See attached files.
Between bar 23 and b25 of the soprano part there is a divisi, though not an obvious one: I added a soloist, then removed the ‘gli altri’ voice because there is nothing for ‘gli altri’ to do here. Thus although there is a divisi, there is still only one soprano staff.
The part of Dorico that is responsible for adding the dividing and reuniting arrows at the ends of vocal staves does not deal correctly with this situation. So at the end of the first system on page 2 there are dividing arrows although there is still only one soprano staff on the second system: Dorico evidently thinks there are two.
On page 3 we have the converse of the same bug: required dividing arrows are missing at the end of the first system although sopranos are divided in the second system, because Dorico thinks there are already two soprano staves in the first system.
It’s an obscure little bug, but it makes these quite useful arrows unusable in a piece with solos.
See attached files.
I’m not sure if this really needs to be divisi, if both players never play simultaneously.
Maybe the simplest solution is to just use text to indicate solo and tutti, if you’re not concerned about playback?
I also thought about including the soloist as an instrument change; unfortunately I just tried this and it seems like you can’t add a solo player to a section, and vice versa. Maybe another possibility is to add a soprano soloist in Setup mode, and hide empty staves, although this would create extra staves in some systems.

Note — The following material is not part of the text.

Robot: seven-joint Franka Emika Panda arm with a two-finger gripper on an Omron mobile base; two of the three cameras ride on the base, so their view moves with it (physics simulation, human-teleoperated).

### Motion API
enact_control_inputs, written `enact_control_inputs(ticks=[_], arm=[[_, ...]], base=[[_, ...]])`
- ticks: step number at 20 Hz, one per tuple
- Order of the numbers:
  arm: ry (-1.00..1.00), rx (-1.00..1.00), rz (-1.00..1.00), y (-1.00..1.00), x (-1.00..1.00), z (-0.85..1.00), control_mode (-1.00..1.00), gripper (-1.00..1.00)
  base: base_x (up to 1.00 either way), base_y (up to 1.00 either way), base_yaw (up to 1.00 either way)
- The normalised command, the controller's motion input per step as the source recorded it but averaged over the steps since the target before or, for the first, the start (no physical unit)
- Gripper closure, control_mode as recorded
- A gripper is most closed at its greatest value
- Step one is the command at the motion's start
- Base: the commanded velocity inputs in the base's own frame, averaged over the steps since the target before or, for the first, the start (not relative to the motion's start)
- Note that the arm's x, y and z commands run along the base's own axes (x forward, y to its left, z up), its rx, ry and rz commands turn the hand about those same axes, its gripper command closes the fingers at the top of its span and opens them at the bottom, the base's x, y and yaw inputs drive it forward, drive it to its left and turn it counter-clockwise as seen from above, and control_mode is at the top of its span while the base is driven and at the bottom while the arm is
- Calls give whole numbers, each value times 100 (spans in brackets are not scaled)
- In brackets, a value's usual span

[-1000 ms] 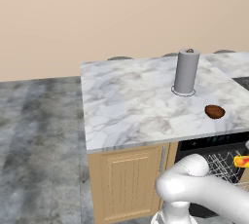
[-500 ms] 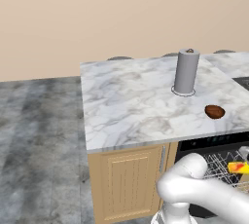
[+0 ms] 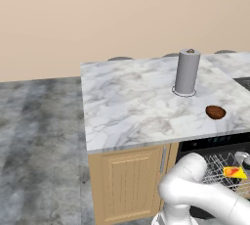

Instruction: Pick up the cup and bowl from the counter, place them in the dishwasher, and close the dishwasher door.

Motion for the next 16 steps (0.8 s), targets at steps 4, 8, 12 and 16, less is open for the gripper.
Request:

That is so — the problem can be worked around if playback isn’t an issue — but it remains a bug with the divisi tool, which I’m reporting.
It’s not really a bug, for what it’s worth, though perhaps it indicates a small deficiency in the design of the feature. The arrows will appear when the number of divisions changes from one to two or from two to one, but it doesn’t consider whether one of those divisions will not appear.
I’d suggest the feature should consider the number of divisions that actually appear in the score (one vs. two or more). To singers reading the score, the arrows indicate that a staff divides or divided staves reunite, and if they don’t the arrows are meaningless or misleading.